Location
- 1101 Bear Crossing Dr Orlando, Florida United States 28°22′47″N 81°22′37″W﻿ / ﻿28.379706°N 81.376865°W

Information
- Type: Public Secondary
- Established: 1992
- School district: Orange County Public Schools
- Principal: Frederick Corn
- Teaching staff: 148.00 (on an FTE basis)
- Grades: 9–12
- Enrollment: 3,435 (2023–2024)
- Student to teacher ratio: 23.21
- Colors: Maroon, Silver, Black
- Mascot: Florida BlackBear
- Rivals: Freedom High School, Dr.
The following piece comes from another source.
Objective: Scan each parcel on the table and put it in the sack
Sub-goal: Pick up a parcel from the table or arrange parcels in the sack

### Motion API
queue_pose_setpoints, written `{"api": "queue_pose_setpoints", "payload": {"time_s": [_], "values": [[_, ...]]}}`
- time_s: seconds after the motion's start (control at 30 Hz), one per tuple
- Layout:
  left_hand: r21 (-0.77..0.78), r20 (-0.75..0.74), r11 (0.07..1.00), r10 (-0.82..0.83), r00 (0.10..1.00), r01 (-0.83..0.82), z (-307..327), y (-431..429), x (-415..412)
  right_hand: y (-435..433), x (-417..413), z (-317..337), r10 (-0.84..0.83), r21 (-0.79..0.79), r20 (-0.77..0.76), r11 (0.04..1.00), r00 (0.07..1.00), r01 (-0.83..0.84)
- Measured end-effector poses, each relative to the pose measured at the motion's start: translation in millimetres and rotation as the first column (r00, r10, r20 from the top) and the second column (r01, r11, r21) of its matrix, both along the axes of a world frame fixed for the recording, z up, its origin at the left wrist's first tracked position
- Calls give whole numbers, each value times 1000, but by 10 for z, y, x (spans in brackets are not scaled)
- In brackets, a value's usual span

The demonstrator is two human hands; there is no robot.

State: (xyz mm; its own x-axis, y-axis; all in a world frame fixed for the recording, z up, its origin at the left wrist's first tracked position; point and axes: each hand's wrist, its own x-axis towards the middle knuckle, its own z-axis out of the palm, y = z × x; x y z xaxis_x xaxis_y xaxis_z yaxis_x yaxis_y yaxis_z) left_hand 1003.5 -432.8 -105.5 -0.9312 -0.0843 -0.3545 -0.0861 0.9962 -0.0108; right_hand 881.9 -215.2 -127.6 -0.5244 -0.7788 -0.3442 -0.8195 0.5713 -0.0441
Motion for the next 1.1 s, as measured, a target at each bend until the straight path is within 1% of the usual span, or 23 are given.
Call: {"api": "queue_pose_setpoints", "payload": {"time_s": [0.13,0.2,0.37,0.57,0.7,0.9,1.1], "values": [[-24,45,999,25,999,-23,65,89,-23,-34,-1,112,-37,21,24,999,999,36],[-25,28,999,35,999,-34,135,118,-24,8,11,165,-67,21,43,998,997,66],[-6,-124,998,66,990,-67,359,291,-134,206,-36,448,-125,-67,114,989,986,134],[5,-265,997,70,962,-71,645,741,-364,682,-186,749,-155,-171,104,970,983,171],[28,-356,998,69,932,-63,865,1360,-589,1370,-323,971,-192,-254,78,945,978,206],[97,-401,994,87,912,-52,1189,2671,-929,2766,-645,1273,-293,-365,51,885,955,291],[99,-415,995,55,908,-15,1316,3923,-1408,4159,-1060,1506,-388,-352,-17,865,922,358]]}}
Phillips High School, Oak Ridge High School, & Lake Nona High School
- National ranking: 1669
- Motto: To lead our students to success with the support and involvement of families and the community. To be the top producer of successful students in the nation.^{[citation needed]}
- Website: cypresscreekhs.ocps.net

= Cypress Creek High School (Orlando, Florida) =

Secondary school in Florida, US

Cypress Creek High School is located in Orlando, Florida, and serves students in grades 9 through 12.

Cypress Creek is an IB World School with an International Baccalaureate Diploma Program. As an IB World School, CCHS is a local magnet school, allowing students from other Orange County schools to attend.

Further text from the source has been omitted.